Prune Callback

Use the pruner in fastai Callback system

Let’s try our PruneCallback on the Pets dataset

path = untar_data(URLs.PETS)
files = get_image_files(path/"images")

def label_func(f): return f[0].isupper()

dls = ImageDataLoaders.from_name_func(path, files, label_func, item_tfms=Resize(64))

We’ll train a vanilla ResNet18 for 5 epochs to have an idea of the expected performance

learn = vision_learner(dls, resnet18, metrics=accuracy)
learn.unfreeze()
learn.fit_one_cycle(5)

epoch	train_loss	valid_loss	accuracy	time
0	0.653510	0.805452	0.831529	00:08
1	0.373264	0.246071	0.901894	00:03
2	0.226383	0.212931	0.912043	00:03
3	0.118254	0.186566	0.920162	00:03
4	0.067994	0.185255	0.924899	00:03

base_macs, base_params = tp.utils.count_ops_and_params(learn.model, torch.randn(1,3,224,224).to(default_device()))

Let’s now try adding to remove some filters in our model

learn = vision_learner(dls, resnet18, metrics=accuracy)
learn.unfreeze()

We’ll set the sparsity to 50 (i.e. remove 50% of filters), the context to global (i.e. we remove filters from anywhere in the network), the criteria to large_final (i.e. keep the highest value filters and the schedule to one_cycle (i.e. follow the One-Cycle schedule to remove filters along training).

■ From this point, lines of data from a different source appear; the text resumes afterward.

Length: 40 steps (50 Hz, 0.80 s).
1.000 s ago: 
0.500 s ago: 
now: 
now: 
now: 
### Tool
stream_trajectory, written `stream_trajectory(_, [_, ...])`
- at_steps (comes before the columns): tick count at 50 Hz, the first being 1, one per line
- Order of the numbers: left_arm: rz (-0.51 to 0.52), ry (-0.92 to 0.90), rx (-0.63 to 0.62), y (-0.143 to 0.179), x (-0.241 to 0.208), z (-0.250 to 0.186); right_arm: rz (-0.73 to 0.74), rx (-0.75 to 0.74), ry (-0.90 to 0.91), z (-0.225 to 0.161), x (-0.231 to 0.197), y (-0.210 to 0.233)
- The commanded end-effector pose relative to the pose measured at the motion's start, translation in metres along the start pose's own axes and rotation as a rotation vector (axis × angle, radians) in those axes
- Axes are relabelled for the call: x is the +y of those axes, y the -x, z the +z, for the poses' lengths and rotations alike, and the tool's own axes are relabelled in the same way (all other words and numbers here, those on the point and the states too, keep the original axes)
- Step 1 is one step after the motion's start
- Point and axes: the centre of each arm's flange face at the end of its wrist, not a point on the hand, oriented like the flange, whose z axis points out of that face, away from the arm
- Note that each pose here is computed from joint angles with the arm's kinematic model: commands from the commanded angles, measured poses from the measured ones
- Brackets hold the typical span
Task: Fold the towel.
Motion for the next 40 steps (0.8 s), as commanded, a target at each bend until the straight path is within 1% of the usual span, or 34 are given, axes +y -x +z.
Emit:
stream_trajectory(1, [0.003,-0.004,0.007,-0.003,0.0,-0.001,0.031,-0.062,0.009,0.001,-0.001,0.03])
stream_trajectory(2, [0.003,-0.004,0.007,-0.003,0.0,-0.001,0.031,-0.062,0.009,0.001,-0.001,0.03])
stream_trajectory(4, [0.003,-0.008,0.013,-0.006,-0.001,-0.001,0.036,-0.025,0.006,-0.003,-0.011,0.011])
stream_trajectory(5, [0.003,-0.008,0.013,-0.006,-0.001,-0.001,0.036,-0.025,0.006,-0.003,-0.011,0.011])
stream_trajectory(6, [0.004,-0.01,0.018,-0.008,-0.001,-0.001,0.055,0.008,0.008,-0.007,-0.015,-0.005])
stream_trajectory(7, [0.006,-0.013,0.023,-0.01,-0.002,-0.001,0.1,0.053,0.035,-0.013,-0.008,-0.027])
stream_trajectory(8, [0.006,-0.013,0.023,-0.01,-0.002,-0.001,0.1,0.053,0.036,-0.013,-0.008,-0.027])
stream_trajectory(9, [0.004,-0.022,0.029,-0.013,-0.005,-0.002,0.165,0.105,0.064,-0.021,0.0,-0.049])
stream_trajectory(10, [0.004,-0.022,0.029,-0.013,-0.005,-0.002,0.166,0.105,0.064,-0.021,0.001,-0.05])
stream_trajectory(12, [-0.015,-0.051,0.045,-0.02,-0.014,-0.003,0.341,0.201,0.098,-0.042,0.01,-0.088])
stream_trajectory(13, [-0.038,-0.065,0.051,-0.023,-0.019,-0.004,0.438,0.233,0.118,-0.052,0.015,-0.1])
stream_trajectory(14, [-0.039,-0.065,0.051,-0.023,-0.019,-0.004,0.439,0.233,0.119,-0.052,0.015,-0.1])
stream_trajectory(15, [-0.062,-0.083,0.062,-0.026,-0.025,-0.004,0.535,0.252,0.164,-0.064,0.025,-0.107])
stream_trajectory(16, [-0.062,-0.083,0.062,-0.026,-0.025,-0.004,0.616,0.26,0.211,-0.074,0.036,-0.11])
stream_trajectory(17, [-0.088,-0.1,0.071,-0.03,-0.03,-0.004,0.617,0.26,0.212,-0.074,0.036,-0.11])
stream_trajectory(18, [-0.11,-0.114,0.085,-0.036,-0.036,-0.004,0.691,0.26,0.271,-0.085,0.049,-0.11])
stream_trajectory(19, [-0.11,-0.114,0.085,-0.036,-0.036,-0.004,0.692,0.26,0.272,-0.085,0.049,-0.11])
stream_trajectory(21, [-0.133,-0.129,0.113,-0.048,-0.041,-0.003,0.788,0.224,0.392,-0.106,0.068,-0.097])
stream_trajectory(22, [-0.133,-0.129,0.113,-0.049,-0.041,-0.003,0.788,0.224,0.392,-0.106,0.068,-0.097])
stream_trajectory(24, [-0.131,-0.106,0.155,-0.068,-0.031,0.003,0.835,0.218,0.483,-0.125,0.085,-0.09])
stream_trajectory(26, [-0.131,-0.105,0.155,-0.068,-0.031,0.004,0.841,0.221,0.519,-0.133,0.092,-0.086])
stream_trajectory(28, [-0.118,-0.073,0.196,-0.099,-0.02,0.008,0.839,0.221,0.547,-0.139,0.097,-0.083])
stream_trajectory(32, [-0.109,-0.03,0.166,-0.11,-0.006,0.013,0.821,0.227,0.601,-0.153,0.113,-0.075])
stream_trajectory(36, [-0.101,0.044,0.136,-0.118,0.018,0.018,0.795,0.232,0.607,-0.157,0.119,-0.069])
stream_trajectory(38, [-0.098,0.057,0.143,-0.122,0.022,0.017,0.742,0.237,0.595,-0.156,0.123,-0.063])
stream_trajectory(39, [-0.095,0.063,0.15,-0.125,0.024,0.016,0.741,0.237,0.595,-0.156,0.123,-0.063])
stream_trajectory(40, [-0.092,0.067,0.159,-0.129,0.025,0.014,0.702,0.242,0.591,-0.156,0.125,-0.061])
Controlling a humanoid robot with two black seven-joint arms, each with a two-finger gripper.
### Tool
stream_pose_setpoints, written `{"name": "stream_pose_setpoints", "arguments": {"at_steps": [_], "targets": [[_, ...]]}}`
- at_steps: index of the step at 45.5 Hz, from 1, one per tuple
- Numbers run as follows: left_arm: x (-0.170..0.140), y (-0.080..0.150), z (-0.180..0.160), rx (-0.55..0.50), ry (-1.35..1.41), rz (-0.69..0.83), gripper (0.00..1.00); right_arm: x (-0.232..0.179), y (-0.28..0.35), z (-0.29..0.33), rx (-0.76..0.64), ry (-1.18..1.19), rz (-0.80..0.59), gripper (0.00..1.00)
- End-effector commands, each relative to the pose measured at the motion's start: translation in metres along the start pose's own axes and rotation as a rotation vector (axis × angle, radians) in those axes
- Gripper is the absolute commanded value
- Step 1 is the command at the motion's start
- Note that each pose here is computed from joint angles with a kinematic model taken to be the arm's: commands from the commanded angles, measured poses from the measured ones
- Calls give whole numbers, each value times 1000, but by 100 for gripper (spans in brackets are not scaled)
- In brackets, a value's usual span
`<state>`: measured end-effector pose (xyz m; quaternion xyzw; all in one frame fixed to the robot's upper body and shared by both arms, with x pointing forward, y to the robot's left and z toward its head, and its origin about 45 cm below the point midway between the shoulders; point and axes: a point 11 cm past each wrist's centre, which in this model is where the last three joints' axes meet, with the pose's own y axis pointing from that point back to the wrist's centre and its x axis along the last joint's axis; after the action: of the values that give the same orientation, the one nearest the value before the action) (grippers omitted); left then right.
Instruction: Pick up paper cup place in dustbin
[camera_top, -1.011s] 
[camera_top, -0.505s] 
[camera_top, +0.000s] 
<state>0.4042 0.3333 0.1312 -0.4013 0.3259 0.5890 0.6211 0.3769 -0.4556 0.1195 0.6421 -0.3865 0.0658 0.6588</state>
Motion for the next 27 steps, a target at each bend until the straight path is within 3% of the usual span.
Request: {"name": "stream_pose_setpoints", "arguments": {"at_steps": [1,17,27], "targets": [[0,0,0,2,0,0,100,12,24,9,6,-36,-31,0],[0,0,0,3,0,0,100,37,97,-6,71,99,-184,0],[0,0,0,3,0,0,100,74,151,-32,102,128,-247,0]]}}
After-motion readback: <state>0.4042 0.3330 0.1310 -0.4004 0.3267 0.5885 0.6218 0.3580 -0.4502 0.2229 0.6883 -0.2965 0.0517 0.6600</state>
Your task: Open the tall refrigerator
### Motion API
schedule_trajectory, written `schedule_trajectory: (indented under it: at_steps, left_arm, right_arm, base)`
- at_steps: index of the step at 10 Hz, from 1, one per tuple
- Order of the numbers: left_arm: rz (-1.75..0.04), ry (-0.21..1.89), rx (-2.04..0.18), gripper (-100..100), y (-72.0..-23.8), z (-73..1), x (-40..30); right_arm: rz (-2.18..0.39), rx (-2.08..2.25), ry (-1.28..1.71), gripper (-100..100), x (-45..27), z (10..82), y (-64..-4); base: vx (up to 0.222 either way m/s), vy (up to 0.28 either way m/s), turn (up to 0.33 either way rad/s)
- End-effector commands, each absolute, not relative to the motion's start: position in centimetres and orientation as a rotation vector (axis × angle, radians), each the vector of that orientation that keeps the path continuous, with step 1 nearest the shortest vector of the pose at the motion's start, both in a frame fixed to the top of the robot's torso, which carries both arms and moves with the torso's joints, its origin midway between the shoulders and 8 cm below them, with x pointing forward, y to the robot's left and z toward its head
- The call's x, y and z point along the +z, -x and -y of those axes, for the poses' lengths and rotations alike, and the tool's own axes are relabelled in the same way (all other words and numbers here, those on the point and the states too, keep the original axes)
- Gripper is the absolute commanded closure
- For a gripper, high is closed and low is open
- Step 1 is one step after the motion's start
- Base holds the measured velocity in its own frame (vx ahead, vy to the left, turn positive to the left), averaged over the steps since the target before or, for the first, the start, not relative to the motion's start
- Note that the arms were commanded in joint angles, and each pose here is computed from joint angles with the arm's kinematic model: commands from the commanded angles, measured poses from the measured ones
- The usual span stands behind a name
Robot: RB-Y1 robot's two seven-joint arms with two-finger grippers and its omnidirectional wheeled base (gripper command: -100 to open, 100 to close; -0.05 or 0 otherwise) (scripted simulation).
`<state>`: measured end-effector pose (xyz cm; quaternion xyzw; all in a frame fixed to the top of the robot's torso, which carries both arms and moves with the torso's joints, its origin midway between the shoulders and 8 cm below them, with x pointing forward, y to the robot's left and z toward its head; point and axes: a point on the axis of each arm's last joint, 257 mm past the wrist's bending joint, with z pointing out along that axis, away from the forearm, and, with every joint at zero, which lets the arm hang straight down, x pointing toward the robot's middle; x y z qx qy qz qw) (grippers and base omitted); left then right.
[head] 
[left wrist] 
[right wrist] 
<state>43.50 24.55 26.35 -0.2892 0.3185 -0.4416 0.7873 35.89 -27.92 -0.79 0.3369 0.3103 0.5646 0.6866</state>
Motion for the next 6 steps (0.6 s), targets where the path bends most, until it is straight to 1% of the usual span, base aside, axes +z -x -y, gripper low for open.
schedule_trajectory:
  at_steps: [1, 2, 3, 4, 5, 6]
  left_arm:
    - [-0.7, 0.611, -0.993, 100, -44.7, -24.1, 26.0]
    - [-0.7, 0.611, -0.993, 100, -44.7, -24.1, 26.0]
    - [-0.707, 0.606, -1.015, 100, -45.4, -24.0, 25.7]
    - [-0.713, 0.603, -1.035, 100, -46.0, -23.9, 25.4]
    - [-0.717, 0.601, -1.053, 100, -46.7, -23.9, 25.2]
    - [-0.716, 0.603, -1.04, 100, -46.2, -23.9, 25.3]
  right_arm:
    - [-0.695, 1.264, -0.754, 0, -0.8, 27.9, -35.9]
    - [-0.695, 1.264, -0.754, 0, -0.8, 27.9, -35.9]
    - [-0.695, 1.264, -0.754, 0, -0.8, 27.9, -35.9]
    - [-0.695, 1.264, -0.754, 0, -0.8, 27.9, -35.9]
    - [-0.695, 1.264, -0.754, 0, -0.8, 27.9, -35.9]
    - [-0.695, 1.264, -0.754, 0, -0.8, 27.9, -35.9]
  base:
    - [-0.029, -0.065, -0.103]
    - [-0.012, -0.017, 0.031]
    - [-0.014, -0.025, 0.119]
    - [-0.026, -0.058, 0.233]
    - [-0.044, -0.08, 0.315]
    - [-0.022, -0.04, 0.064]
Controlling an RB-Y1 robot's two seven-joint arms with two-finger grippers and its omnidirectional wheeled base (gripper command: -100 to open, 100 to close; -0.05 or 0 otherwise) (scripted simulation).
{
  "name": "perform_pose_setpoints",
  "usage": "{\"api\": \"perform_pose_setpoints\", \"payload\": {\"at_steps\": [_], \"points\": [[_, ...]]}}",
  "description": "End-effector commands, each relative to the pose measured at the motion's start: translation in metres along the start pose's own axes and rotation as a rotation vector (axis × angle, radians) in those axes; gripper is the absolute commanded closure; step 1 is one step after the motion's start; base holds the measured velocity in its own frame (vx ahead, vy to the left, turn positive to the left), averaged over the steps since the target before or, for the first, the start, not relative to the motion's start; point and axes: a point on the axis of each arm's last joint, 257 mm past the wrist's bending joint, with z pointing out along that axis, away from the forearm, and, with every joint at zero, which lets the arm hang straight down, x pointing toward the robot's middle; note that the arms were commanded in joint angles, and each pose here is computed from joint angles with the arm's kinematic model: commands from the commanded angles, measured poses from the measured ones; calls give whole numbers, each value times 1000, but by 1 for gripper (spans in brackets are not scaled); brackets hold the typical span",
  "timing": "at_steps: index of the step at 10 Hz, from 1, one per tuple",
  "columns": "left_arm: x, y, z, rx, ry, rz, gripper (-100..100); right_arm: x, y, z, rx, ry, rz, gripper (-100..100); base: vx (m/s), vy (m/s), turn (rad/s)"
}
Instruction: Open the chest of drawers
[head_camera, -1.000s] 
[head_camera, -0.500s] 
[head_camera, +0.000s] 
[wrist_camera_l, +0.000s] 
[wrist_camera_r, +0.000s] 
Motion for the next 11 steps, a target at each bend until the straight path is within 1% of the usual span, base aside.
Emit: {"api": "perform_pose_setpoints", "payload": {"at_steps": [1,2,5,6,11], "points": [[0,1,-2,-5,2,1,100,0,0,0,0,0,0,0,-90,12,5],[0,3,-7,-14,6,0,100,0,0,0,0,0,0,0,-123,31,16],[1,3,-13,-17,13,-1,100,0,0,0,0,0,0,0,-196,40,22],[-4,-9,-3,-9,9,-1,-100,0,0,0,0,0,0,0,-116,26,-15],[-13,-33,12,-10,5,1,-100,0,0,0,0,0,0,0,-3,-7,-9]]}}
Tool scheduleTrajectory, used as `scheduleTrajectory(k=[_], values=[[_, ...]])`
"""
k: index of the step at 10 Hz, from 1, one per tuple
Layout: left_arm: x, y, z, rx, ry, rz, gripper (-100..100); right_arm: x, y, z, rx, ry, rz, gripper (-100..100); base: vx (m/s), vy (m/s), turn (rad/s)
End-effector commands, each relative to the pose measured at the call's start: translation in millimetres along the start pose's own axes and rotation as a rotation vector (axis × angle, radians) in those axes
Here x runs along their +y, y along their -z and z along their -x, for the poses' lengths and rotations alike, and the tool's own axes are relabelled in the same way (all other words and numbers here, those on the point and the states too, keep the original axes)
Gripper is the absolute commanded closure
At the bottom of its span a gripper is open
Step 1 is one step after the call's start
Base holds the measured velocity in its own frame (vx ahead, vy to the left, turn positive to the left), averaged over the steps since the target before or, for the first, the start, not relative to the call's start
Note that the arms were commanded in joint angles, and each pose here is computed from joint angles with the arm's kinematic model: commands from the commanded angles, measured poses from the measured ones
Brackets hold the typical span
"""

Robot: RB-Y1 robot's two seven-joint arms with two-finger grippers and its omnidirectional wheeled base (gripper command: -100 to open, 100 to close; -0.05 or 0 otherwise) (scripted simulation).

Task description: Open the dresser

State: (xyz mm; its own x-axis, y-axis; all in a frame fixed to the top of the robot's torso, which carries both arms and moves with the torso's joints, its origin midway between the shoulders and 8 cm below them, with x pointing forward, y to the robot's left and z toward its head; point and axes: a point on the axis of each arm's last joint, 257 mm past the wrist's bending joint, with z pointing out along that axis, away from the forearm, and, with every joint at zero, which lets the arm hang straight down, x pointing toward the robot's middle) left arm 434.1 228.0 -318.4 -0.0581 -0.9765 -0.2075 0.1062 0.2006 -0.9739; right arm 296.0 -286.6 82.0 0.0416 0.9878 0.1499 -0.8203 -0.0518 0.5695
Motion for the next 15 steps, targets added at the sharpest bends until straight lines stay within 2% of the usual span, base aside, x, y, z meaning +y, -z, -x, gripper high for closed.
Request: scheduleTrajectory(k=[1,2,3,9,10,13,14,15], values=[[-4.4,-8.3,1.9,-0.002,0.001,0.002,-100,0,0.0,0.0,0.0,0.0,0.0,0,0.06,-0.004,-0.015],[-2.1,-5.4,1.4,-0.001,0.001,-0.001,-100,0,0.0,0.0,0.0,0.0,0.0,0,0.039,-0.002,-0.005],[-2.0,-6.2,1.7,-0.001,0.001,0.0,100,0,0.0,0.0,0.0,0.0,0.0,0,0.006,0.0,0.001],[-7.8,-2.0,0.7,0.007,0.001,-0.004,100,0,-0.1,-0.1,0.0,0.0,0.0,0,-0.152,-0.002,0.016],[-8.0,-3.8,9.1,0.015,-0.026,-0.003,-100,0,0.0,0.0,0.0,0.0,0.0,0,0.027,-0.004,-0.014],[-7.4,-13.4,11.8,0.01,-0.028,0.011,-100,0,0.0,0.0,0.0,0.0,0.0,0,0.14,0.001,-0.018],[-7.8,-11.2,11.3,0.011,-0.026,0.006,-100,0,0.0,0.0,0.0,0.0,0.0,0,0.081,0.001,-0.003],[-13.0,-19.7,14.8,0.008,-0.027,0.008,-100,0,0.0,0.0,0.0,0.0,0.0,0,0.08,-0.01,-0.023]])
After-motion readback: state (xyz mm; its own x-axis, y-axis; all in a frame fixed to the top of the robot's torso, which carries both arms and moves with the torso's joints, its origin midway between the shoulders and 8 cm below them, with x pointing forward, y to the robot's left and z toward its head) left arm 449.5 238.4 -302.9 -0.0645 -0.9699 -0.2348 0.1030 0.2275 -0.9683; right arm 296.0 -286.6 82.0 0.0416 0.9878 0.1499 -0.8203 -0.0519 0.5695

pr_cb = PruneCallback(sparsity=45, context='global', criteria=large_final, schedule=one_cycle, layer_type=[nn.Conv2d])
learn.fit_one_cycle(10, cbs=pr_cb)

Pruning until a sparsity of [45]%

epoch	train_loss	valid_loss	accuracy	time
0	0.923606	0.602696	0.727334	00:04
1	0.524770	0.355539	0.857239	00:05
2	0.352097	0.269183	0.890392	00:05
3	0.270549	0.325706	0.890392	00:05
4	0.205549	0.192651	0.920162	00:06
5	0.155798	0.221400	0.908660	00:05
6	0.137832	0.197844	0.907984	00:05
7	0.109144	0.196927	0.924222	00:05
8	0.085867	0.183181	0.933694	00:05
9	0.084885	0.186639	0.927605	00:05

Sparsity at the end of epoch 0: [0.45]%
Sparsity at the end of epoch 1: [1.76]%
Sparsity at the end of epoch 2: [6.39]%
Sparsity at the end of epoch 3: [18.07]%
Sparsity at the end of epoch 4: [32.91]%
Sparsity at the end of epoch 5: [41.27]%
Sparsity at the end of epoch 6: [44.03]%
Sparsity at the end of epoch 7: [44.77]%
Sparsity at the end of epoch 8: [44.95]%
Sparsity at the end of epoch 9: [45.0]%
Final Sparsity: [45.0]%

pruned_macs, pruned_params = tp.utils.count_ops_and_params(learn.model, torch.randn(1,3,224,224).to(default_device()))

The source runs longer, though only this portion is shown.